I made my ruinous way, in the hollow feet, with one cane, and put him on Gemli’s altar. The flame dipped, as if she were offended, but I meant to offend her. I said, “Give joy, Gemli, goddess of joy, to his kind.” But then I poured her wine and sprinkled perfume. I asked Kelbalba what Lut would like.
“In my village, the dwarf girl put him between her legs. He likes that.” She could be coarse enough, and I had heard plenty from her, which no longer made me start. “From a princess, just a kiss.”
So I kissed Lut’s brow. I gave him some raisins, too. The winter fruit that year was very succulent. Perhaps he was truly pleased, because before spring, I was doing rather better, though I had a great way to go.
It seemed to me I had certainly been forgotten by all the palace. Udrombis had spent no time on me after the first interview, and I scarcely remembered her, only her important name. Ermias was much away. For Klyton—well, I had no word at all. One day I took off the colcai bracelet which, till then, I had worn every hour, even in my pain. It left a green mark on my wrist.
Torca noticed quickly.
“Where is your bangle?”
I said nothing. Ermias, who sometimes attended me in the evenings when I was in my right mind, had tutored me too, in the hauteur of my rank.

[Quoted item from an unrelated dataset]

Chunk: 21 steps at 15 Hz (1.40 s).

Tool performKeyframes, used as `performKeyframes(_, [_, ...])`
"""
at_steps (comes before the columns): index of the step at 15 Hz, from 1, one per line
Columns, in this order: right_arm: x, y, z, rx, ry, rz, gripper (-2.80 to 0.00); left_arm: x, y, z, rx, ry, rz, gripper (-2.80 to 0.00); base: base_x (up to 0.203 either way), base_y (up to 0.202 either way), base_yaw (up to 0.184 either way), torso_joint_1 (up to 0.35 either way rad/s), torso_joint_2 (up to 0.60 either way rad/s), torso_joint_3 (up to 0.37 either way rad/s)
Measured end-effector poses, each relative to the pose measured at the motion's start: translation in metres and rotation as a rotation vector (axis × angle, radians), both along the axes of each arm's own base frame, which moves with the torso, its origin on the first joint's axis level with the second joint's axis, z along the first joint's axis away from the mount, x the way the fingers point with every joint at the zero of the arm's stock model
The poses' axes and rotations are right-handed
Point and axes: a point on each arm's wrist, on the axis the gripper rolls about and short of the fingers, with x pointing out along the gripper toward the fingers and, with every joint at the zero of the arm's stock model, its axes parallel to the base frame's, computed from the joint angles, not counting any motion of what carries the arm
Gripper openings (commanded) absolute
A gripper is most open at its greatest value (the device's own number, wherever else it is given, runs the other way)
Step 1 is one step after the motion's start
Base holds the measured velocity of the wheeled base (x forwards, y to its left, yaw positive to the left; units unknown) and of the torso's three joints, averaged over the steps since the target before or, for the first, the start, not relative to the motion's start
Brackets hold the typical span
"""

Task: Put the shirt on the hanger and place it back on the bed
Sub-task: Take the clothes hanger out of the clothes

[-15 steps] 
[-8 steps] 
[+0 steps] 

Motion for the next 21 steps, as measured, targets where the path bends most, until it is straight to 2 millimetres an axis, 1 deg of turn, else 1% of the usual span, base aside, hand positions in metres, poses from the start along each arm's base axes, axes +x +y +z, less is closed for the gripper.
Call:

Torca said, “You should wear his gift. “He gave it you to bolster your endurance and your spirit.”
I shook my head. The cord had been dispensed with by then. But still, when I did such a thing when standing, a wave of vertigo might take me, and did so now.
As I stood at the floor’s middle, on the tilting sea of pain, I heard Torca say, “It came from his first battle honors. The metal was taken from a foe’s armor. A man the prince killed in war. Melted down and refashioned, for you.”
Men killed each other in war. I had been told so. It was correct for them. Klyton was a hero, could be nothing else. I said, “I honor his present. I won’t wear it again until I see him.”
Torca, black and bulky, shrugged, and limped about. He did not dress as a priest away from the sanctuary, but in a gentleman’s leather and linen. His wooden leg lunged like a cane, having no bending parts, as my feet did not. I had been shown I could only ever hope to shuffle.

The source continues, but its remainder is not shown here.